The Silent Epidemic of Botnets By Jim Hedger
If, as author Philip K. Dick wondered, robots dream of electronic sheep, their collectivist cyber-equivalents, botnets live for the fleece. Used to enable or commit several types of fraud, including click fraud against PPC providers such as Google, Yahoo and the host of smaller pay-per-click programs, botnets are proliferating across the Internet at an alarming rate. The only thing matching the increase in criminal use of botnets is the increasing sophistication of their operators.

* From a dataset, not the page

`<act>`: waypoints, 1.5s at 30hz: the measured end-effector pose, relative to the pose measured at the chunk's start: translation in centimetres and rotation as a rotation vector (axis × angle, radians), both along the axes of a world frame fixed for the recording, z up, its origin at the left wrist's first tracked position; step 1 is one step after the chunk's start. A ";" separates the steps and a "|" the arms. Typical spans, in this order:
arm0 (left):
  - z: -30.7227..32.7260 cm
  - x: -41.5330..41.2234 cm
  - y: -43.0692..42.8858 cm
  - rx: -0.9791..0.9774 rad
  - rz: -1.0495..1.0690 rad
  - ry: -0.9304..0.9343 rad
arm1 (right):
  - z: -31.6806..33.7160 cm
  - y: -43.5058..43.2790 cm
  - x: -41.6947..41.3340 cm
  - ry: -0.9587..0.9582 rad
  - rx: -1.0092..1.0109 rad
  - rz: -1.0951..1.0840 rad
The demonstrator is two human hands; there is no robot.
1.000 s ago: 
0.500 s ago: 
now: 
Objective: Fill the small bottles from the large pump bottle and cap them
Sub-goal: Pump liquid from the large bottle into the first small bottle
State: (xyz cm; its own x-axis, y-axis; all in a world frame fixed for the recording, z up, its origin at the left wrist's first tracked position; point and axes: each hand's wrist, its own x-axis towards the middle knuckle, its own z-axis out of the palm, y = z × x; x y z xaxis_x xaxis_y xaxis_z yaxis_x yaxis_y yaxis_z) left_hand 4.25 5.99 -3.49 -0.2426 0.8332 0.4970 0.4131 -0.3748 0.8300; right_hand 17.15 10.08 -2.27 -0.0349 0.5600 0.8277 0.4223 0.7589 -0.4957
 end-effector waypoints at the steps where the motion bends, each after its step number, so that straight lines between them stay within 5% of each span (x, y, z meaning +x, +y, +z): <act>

“The level of sophistication that we’re seeing – and the speed at which new fraudster techniques are introduced – is tremendous,” says Keren Levy, director of the Online Threats Managed Services group at RSA Security. In June of this year RSA Security and Panda Software collaborated to detect and dismantle one of hundreds of botnets operating online, one that was specifically designed to commit click fraud.
“Botnets are a silent epidemic,” states Ryan Sherstobitoff from Panda Software as he ducks behind a row of trade-show booths to find a quieter place to speak. “The botnet we recently helped dismantle with RSA had infected over 50,000 computers with the Clickbot.A Trojan. Imagine if each of those 50,000 computers made the botnet controller one dollar each day the system operated. If it takes us a few weeks to shut him down, the operator makes millions.”